→ **DATA UNDER STUDY**:
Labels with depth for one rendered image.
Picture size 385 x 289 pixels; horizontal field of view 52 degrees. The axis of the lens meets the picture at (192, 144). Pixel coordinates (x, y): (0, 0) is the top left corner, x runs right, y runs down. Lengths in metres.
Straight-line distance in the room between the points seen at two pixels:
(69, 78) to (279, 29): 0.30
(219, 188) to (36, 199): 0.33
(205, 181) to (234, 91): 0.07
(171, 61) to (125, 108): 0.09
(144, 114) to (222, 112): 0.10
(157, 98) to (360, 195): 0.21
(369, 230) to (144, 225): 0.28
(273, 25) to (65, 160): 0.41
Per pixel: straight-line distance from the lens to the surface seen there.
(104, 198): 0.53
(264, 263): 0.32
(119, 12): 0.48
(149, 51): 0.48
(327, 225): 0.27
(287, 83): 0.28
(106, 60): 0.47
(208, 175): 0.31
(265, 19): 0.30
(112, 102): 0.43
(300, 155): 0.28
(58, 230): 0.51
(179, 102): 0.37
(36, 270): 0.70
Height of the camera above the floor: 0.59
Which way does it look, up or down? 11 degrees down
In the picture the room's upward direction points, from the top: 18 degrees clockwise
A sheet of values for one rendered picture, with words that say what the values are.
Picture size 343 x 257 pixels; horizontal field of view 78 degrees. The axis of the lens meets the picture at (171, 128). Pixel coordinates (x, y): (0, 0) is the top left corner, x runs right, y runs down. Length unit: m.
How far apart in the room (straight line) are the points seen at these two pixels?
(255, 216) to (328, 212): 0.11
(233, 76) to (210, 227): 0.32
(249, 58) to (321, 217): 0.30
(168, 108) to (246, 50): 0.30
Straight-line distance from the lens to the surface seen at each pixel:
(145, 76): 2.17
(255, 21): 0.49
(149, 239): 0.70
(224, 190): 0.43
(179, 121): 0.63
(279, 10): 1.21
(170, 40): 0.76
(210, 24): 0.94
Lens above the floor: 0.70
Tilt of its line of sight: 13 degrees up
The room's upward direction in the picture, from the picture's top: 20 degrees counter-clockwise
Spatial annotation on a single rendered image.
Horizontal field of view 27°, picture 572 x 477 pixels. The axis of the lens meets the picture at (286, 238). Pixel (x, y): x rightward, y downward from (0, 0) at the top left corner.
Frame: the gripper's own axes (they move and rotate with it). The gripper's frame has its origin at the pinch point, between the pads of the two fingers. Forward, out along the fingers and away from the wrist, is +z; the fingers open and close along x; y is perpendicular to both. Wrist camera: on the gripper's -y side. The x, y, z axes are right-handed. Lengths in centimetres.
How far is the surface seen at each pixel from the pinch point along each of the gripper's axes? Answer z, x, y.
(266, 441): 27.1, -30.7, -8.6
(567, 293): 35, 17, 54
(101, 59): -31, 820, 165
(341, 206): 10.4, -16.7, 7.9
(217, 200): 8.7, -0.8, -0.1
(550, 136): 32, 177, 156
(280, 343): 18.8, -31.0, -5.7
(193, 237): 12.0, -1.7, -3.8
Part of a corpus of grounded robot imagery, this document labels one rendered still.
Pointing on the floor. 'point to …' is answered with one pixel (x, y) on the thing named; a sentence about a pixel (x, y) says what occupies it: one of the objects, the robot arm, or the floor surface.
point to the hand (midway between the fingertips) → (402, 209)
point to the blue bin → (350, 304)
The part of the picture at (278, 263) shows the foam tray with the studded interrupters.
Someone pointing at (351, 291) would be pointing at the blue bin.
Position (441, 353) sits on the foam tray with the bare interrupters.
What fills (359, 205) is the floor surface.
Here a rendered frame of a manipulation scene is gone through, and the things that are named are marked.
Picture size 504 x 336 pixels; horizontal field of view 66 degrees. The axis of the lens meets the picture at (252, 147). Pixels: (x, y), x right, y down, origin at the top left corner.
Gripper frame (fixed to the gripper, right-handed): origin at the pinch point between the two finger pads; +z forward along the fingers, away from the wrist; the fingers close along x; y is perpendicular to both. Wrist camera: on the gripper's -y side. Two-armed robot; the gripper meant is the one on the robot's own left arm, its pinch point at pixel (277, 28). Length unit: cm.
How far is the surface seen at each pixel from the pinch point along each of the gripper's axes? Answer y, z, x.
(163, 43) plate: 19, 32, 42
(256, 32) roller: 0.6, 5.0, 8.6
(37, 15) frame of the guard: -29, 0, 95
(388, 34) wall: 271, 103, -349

→ **WHAT IS NEEDED**: Transcribe all the material, making sure each line matches the original.

→ **RESPONSE TO THIS TASK**:
Labels with depth for one rendered image.
Picture size 385 x 289 pixels; horizontal field of view 52 degrees. The axis of the lens meets the picture at (192, 144). Pixel coordinates (x, y): (0, 0) is the top left corner, x runs right, y runs down. Lengths in metres.
Straight-line distance in the room between the points seen at two pixels:
(69, 78) to (279, 29): 0.30
(219, 188) to (36, 199): 0.33
(205, 181) to (234, 91): 0.07
(171, 61) to (125, 108): 0.09
(144, 114) to (222, 112): 0.10
(157, 98) to (360, 195): 0.21
(369, 230) to (144, 225): 0.28
(273, 25) to (65, 160): 0.41
Per pixel: straight-line distance from the lens to the surface seen there.
(104, 198): 0.53
(264, 263): 0.32
(119, 12): 0.48
(149, 51): 0.48
(327, 225): 0.27
(287, 83): 0.28
(106, 60): 0.47
(208, 175): 0.31
(265, 19): 0.30
(112, 102): 0.43
(300, 155): 0.28
(58, 230): 0.51
(179, 102): 0.37
(36, 270): 0.70
Height of the camera above the floor: 0.59
Which way does it look, up or down? 11 degrees down
In the picture the room's upward direction points, from the top: 18 degrees clockwise
A sheet of values for one rendered picture, with words that say what the values are.
Picture size 343 x 257 pixels; horizontal field of view 78 degrees. The axis of the lens meets the picture at (171, 128). Pixel coordinates (x, y): (0, 0) is the top left corner, x runs right, y runs down. Length unit: m.
How far apart in the room (straight line) are the points seen at these two pixels?
(255, 216) to (328, 212): 0.11
(233, 76) to (210, 227): 0.32
(249, 58) to (321, 217): 0.30
(168, 108) to (246, 50): 0.30
Straight-line distance from the lens to the surface seen at each pixel:
(145, 76): 2.17
(255, 21): 0.49
(149, 239): 0.70
(224, 190): 0.43
(179, 121): 0.63
(279, 10): 1.21
(170, 40): 0.76
(210, 24): 0.94
Lens above the floor: 0.70
Tilt of its line of sight: 13 degrees up
The room's upward direction in the picture, from the picture's top: 20 degrees counter-clockwise
Spatial annotation on a single rendered image.
Horizontal field of view 27°, picture 572 x 477 pixels. The axis of the lens meets the picture at (286, 238). Pixel (x, y): x rightward, y downward from (0, 0) at the top left corner.
Frame: the gripper's own axes (they move and rotate with it). The gripper's frame has its origin at the pinch point, between the pads of the two fingers. Forward, out along the fingers and away from the wrist, is +z; the fingers open and close along x; y is perpendicular to both. Wrist camera: on the gripper's -y side. The x, y, z axes are right-handed. Lengths in centimetres.
How far is the surface seen at each pixel from the pinch point along each of the gripper's axes? Answer z, x, y.
(266, 441): 27.1, -30.7, -8.6
(567, 293): 35, 17, 54
(101, 59): -31, 820, 165
(341, 206): 10.4, -16.7, 7.9
(217, 200): 8.7, -0.8, -0.1
(550, 136): 32, 177, 156
(280, 343): 18.8, -31.0, -5.7
(193, 237): 12.0, -1.7, -3.8
Part of a corpus of grounded robot imagery, this document labels one rendered still.
Pointing on the floor. 'point to …' is answered with one pixel (x, y) on the thing named; a sentence about a pixel (x, y) says what occupies it: one of the objects, the robot arm, or the floor surface.
point to the hand (midway between the fingertips) → (402, 209)
point to the blue bin → (350, 304)
The part of the picture at (278, 263) shows the foam tray with the studded interrupters.
Someone pointing at (351, 291) would be pointing at the blue bin.
Position (441, 353) sits on the foam tray with the bare interrupters.
What fills (359, 205) is the floor surface.
Here a rendered frame of a manipulation scene is gone through, and the things that are named are marked.
Picture size 504 x 336 pixels; horizontal field of view 66 degrees. The axis of the lens meets the picture at (252, 147). Pixels: (x, y), x right, y down, origin at the top left corner.
Gripper frame (fixed to the gripper, right-handed): origin at the pinch point between the two finger pads; +z forward along the fingers, away from the wrist; the fingers close along x; y is perpendicular to both. Wrist camera: on the gripper's -y side. Two-armed robot; the gripper meant is the one on the robot's own left arm, its pinch point at pixel (277, 28). Length unit: cm.
How far is the surface seen at each pixel from the pinch point along each of the gripper's axes? Answer y, z, x.
(163, 43) plate: 19, 32, 42
(256, 32) roller: 0.6, 5.0, 8.6
(37, 15) frame of the guard: -29, 0, 95
(388, 34) wall: 271, 103, -349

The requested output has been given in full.